#### ACTIVITY:
In the material below, print every line exactly and omit the pictures.

#### AVAILABLE DATA:
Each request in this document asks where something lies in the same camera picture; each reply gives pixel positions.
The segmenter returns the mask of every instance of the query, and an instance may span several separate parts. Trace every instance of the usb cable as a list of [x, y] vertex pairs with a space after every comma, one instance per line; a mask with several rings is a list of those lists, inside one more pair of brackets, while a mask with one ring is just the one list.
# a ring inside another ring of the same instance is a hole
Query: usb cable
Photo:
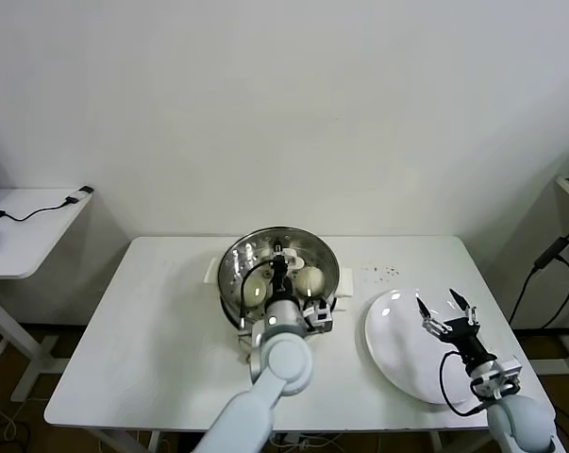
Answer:
[[9, 219], [13, 220], [14, 222], [25, 222], [26, 220], [28, 220], [33, 215], [37, 215], [40, 212], [45, 212], [47, 210], [60, 210], [64, 206], [74, 205], [74, 204], [78, 203], [79, 201], [81, 201], [82, 199], [84, 199], [85, 197], [89, 196], [91, 193], [93, 193], [93, 187], [83, 186], [78, 191], [76, 191], [75, 193], [68, 195], [64, 199], [64, 201], [61, 205], [53, 206], [51, 208], [40, 208], [39, 210], [33, 210], [28, 215], [26, 215], [25, 217], [22, 217], [22, 218], [14, 217], [13, 215], [9, 214], [8, 212], [5, 212], [4, 210], [0, 210], [0, 218], [1, 217], [8, 217]]

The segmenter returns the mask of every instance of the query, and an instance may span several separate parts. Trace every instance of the floor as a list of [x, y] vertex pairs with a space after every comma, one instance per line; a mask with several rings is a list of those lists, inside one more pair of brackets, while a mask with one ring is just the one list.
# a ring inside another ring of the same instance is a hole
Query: floor
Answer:
[[[30, 333], [40, 340], [47, 333], [56, 333], [54, 329], [51, 332], [46, 330], [30, 329]], [[81, 332], [76, 329], [64, 329], [59, 332], [59, 342], [54, 348], [56, 357], [70, 357], [75, 350], [76, 344], [80, 339]], [[530, 337], [521, 339], [523, 348], [527, 355], [532, 359], [555, 359], [564, 357], [565, 352], [561, 343], [554, 338], [546, 337]], [[13, 416], [20, 408], [20, 404], [11, 403], [9, 396], [15, 387], [20, 375], [25, 370], [27, 361], [17, 350], [9, 346], [0, 359], [0, 411], [8, 416]], [[106, 445], [100, 445], [98, 441], [81, 429], [75, 428], [54, 428], [47, 425], [42, 417], [47, 398], [57, 385], [59, 377], [43, 376], [37, 382], [31, 398], [21, 408], [17, 416], [17, 421], [25, 422], [31, 431], [28, 453], [88, 453], [99, 452], [113, 453], [113, 450]], [[542, 383], [553, 401], [553, 404], [562, 408], [569, 413], [569, 376], [558, 377], [542, 377]], [[569, 421], [562, 415], [558, 416], [563, 427], [569, 432]], [[3, 430], [0, 430], [0, 440], [2, 440]], [[443, 433], [442, 442], [444, 445], [454, 440], [459, 434]], [[18, 427], [17, 439], [24, 440], [25, 429]], [[189, 452], [193, 447], [196, 436], [177, 434], [166, 434], [164, 439], [167, 441], [161, 443], [160, 453], [176, 453]], [[140, 440], [143, 443], [148, 442], [149, 432], [140, 433]], [[562, 434], [561, 440], [565, 445], [565, 449], [569, 452], [569, 440]], [[316, 445], [323, 441], [312, 440]], [[322, 448], [312, 448], [311, 451], [316, 453], [324, 452], [341, 452], [342, 450], [351, 452], [369, 452], [377, 453], [378, 451], [386, 453], [388, 451], [405, 451], [405, 452], [430, 452], [432, 451], [431, 442], [427, 433], [386, 433], [386, 434], [344, 434], [336, 440], [336, 444], [330, 443]], [[20, 451], [17, 445], [4, 444], [0, 445], [0, 453], [13, 453]], [[267, 445], [265, 452], [275, 453], [278, 448]], [[280, 448], [280, 452], [288, 451], [287, 448]], [[497, 445], [491, 442], [483, 446], [480, 453], [490, 453], [499, 451]]]

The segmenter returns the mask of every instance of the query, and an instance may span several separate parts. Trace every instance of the tabletop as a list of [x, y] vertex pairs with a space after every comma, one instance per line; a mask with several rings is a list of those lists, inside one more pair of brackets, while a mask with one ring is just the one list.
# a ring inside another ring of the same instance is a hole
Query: tabletop
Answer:
[[[377, 431], [487, 427], [417, 400], [380, 374], [365, 345], [365, 314], [394, 288], [442, 282], [477, 305], [482, 339], [523, 364], [522, 394], [553, 411], [473, 260], [455, 237], [324, 237], [353, 269], [354, 295], [337, 304], [331, 332], [308, 339], [313, 380], [276, 406], [275, 430]], [[217, 288], [203, 283], [210, 259], [236, 238], [139, 238], [123, 261], [45, 410], [71, 427], [206, 430], [251, 385], [236, 330]], [[472, 407], [476, 401], [460, 405]]]
[[[23, 217], [33, 210], [60, 205], [78, 189], [0, 189], [0, 210]], [[0, 278], [34, 274], [49, 252], [85, 208], [90, 196], [59, 210], [40, 212], [25, 222], [0, 219]]]

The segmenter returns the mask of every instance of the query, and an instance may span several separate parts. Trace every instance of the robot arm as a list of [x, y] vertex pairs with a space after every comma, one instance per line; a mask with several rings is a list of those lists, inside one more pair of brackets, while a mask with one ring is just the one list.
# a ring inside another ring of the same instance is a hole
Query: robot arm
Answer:
[[229, 400], [195, 453], [261, 451], [272, 432], [278, 399], [298, 394], [310, 383], [311, 353], [304, 337], [330, 330], [332, 318], [328, 309], [327, 316], [316, 318], [312, 323], [310, 316], [321, 314], [320, 307], [313, 307], [309, 315], [301, 311], [287, 277], [286, 259], [280, 252], [281, 247], [276, 248], [276, 255], [270, 261], [274, 273], [272, 296], [265, 303], [264, 319], [252, 328], [250, 372], [254, 385], [248, 392]]
[[310, 383], [311, 353], [298, 335], [277, 334], [260, 354], [262, 371], [255, 385], [227, 403], [195, 453], [261, 451], [272, 432], [278, 399], [298, 394]]
[[486, 410], [488, 426], [504, 453], [564, 452], [555, 430], [554, 416], [531, 398], [517, 394], [521, 364], [517, 359], [499, 361], [477, 337], [476, 308], [450, 290], [464, 311], [461, 318], [444, 323], [432, 317], [417, 297], [423, 327], [441, 342], [454, 345], [471, 378], [471, 390], [480, 404], [471, 413]]

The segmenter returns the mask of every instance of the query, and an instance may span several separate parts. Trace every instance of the stainless steel bowl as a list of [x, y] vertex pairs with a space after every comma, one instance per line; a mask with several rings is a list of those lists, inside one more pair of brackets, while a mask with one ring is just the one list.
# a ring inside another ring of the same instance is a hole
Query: stainless steel bowl
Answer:
[[[235, 242], [224, 254], [219, 264], [219, 292], [221, 304], [227, 319], [235, 327], [240, 324], [240, 288], [244, 276], [259, 262], [270, 259], [271, 252], [280, 242], [283, 248], [296, 251], [306, 266], [319, 268], [325, 277], [325, 289], [322, 297], [328, 303], [334, 301], [334, 293], [339, 285], [339, 263], [328, 245], [320, 238], [303, 229], [288, 226], [271, 226], [244, 236]], [[266, 281], [271, 278], [269, 266], [258, 269], [259, 275]], [[289, 277], [296, 277], [295, 271]], [[252, 310], [247, 310], [246, 323], [252, 324], [262, 319], [265, 311], [263, 303]]]

#### EXERCISE RESULT:
Each request in this document asks where something lies in the same camera picture; each reply gives pixel positions.
The segmenter returns the mask of every instance of the query, and an instance may span several separate parts. Trace every instance of the usb cable as a list of [x, y] vertex pairs with a space after every comma, one instance per line; a mask with several rings is a list of those lists, inside one more pair of brackets, while a mask with one ring is just the one list.
# a ring inside another ring of the same instance is a hole
Query: usb cable
Photo:
Answer:
[[9, 219], [13, 220], [14, 222], [25, 222], [26, 220], [28, 220], [33, 215], [37, 215], [40, 212], [45, 212], [47, 210], [60, 210], [64, 206], [74, 205], [74, 204], [78, 203], [79, 201], [81, 201], [82, 199], [84, 199], [85, 197], [89, 196], [91, 193], [93, 193], [93, 187], [83, 186], [78, 191], [76, 191], [75, 193], [68, 195], [64, 199], [64, 201], [61, 205], [53, 206], [51, 208], [40, 208], [39, 210], [33, 210], [28, 215], [26, 215], [25, 217], [22, 217], [22, 218], [14, 217], [13, 215], [9, 214], [8, 212], [5, 212], [4, 210], [0, 210], [0, 218], [1, 217], [8, 217]]

The segmenter returns the mask of every instance of the query, and an instance may span several separate parts. Trace every instance of the floor as a list of [x, y] vertex pairs with a space after every comma, one instance per line; a mask with several rings is a list of those lists, inside one more pair of brackets, while a mask with one ring is just the one list.
# a ring inside another ring of the same instance is a hole
Query: floor
Answer:
[[[30, 333], [40, 340], [47, 333], [56, 333], [54, 329], [51, 332], [46, 330], [30, 329]], [[81, 332], [76, 329], [64, 329], [59, 332], [59, 342], [54, 348], [56, 357], [70, 357], [75, 350], [76, 344], [80, 339]], [[530, 337], [521, 339], [523, 348], [527, 355], [532, 359], [555, 359], [564, 357], [565, 352], [561, 343], [554, 338], [546, 337]], [[13, 416], [20, 408], [20, 404], [11, 403], [9, 396], [15, 387], [20, 375], [25, 370], [27, 361], [17, 350], [9, 346], [0, 359], [0, 411], [8, 416]], [[106, 445], [100, 445], [98, 441], [81, 429], [75, 428], [54, 428], [47, 425], [42, 417], [47, 398], [57, 385], [59, 377], [43, 376], [37, 382], [31, 398], [21, 408], [17, 416], [17, 421], [25, 422], [31, 431], [28, 453], [88, 453], [99, 452], [113, 453], [113, 450]], [[542, 383], [553, 401], [553, 404], [562, 408], [569, 413], [569, 376], [558, 377], [542, 377]], [[569, 421], [562, 415], [558, 416], [563, 427], [569, 432]], [[3, 430], [0, 430], [0, 440], [2, 440]], [[443, 433], [442, 442], [444, 445], [454, 440], [459, 434]], [[18, 427], [17, 439], [24, 440], [25, 429]], [[189, 452], [193, 447], [196, 436], [177, 434], [166, 434], [164, 439], [167, 441], [161, 443], [160, 453], [176, 453]], [[140, 440], [143, 443], [148, 442], [149, 432], [140, 433]], [[562, 434], [561, 440], [565, 445], [565, 449], [569, 452], [569, 440]], [[316, 445], [323, 441], [312, 440]], [[322, 448], [312, 448], [311, 451], [316, 453], [324, 452], [341, 452], [342, 450], [351, 452], [369, 452], [377, 453], [378, 451], [386, 453], [388, 451], [405, 451], [405, 452], [430, 452], [432, 451], [431, 442], [427, 433], [386, 433], [386, 434], [344, 434], [336, 440], [336, 444], [330, 443]], [[20, 451], [17, 445], [4, 444], [0, 445], [0, 453], [13, 453]], [[267, 445], [265, 452], [275, 453], [278, 448]], [[280, 448], [280, 452], [288, 451], [287, 448]], [[497, 445], [491, 442], [483, 446], [480, 453], [490, 453], [499, 451]]]

The segmenter returns the mask of every instance of the query, and an instance may span several separate parts. Trace every instance of the tabletop as a list of [x, y] vertex pairs with a space after every comma, one instance per line; a mask with several rings is a list of those lists, inside one more pair of brackets, while a mask with one ring is just the one list.
# a ring inside another ring of the same instance is a hole
Query: tabletop
Answer:
[[[377, 431], [487, 427], [417, 400], [380, 374], [365, 345], [365, 314], [394, 288], [442, 282], [477, 305], [482, 339], [523, 364], [522, 394], [553, 411], [473, 260], [455, 237], [324, 237], [353, 269], [354, 295], [337, 304], [331, 332], [308, 339], [313, 380], [276, 406], [275, 430]], [[217, 288], [203, 283], [210, 259], [236, 238], [139, 238], [123, 261], [45, 410], [71, 427], [206, 430], [251, 385], [236, 330]], [[472, 407], [476, 401], [460, 405]]]
[[[23, 217], [33, 210], [60, 205], [78, 189], [0, 189], [0, 210]], [[0, 278], [34, 274], [49, 252], [85, 208], [90, 196], [59, 210], [40, 212], [25, 222], [0, 219]]]

The segmenter returns the mask of every instance of the query, and an instance may span several separate parts. Trace every instance of the robot arm as a list of [x, y] vertex pairs with a space after every comma, one instance per line; a mask with several rings is a list of those lists, inside one more pair of brackets, while a mask with one ring is just the one list.
# a ring inside another ring of the same instance is a hole
Query: robot arm
Answer:
[[229, 400], [195, 453], [261, 451], [272, 432], [278, 399], [298, 394], [310, 383], [311, 353], [304, 337], [330, 330], [332, 318], [328, 309], [327, 316], [316, 318], [312, 323], [310, 316], [321, 314], [320, 307], [313, 307], [309, 315], [301, 311], [287, 277], [286, 259], [280, 252], [281, 247], [276, 248], [276, 255], [270, 261], [274, 273], [272, 296], [265, 303], [264, 319], [252, 328], [250, 372], [254, 385], [248, 392]]
[[310, 383], [311, 353], [298, 335], [277, 334], [260, 354], [262, 371], [255, 385], [227, 403], [195, 453], [261, 451], [272, 432], [278, 399], [298, 394]]
[[486, 410], [488, 426], [504, 453], [564, 452], [555, 430], [554, 416], [531, 398], [517, 394], [521, 364], [517, 359], [499, 361], [477, 337], [476, 308], [450, 290], [464, 311], [461, 318], [444, 323], [432, 317], [417, 297], [423, 327], [441, 342], [454, 345], [471, 378], [471, 390], [480, 404], [471, 413]]

The segmenter returns the mask of every instance of the query, and an instance may span several separate parts. Trace every instance of the stainless steel bowl as a list of [x, y] vertex pairs with a space after every comma, one instance per line; a mask with several rings is a list of those lists, inside one more pair of brackets, while a mask with one ring is just the one list.
# a ring inside another ring of the same instance is a hole
Query: stainless steel bowl
Answer:
[[[235, 242], [224, 254], [219, 264], [219, 292], [221, 304], [227, 319], [235, 327], [240, 324], [240, 288], [244, 276], [259, 262], [270, 259], [271, 252], [280, 242], [283, 248], [296, 251], [306, 266], [319, 268], [325, 277], [325, 289], [322, 297], [328, 303], [334, 301], [334, 293], [339, 285], [339, 263], [328, 245], [320, 238], [303, 229], [288, 226], [271, 226], [244, 236]], [[266, 281], [271, 278], [269, 266], [258, 269], [259, 275]], [[289, 277], [296, 277], [295, 271]], [[252, 310], [247, 310], [246, 323], [252, 324], [262, 319], [265, 311], [263, 303]]]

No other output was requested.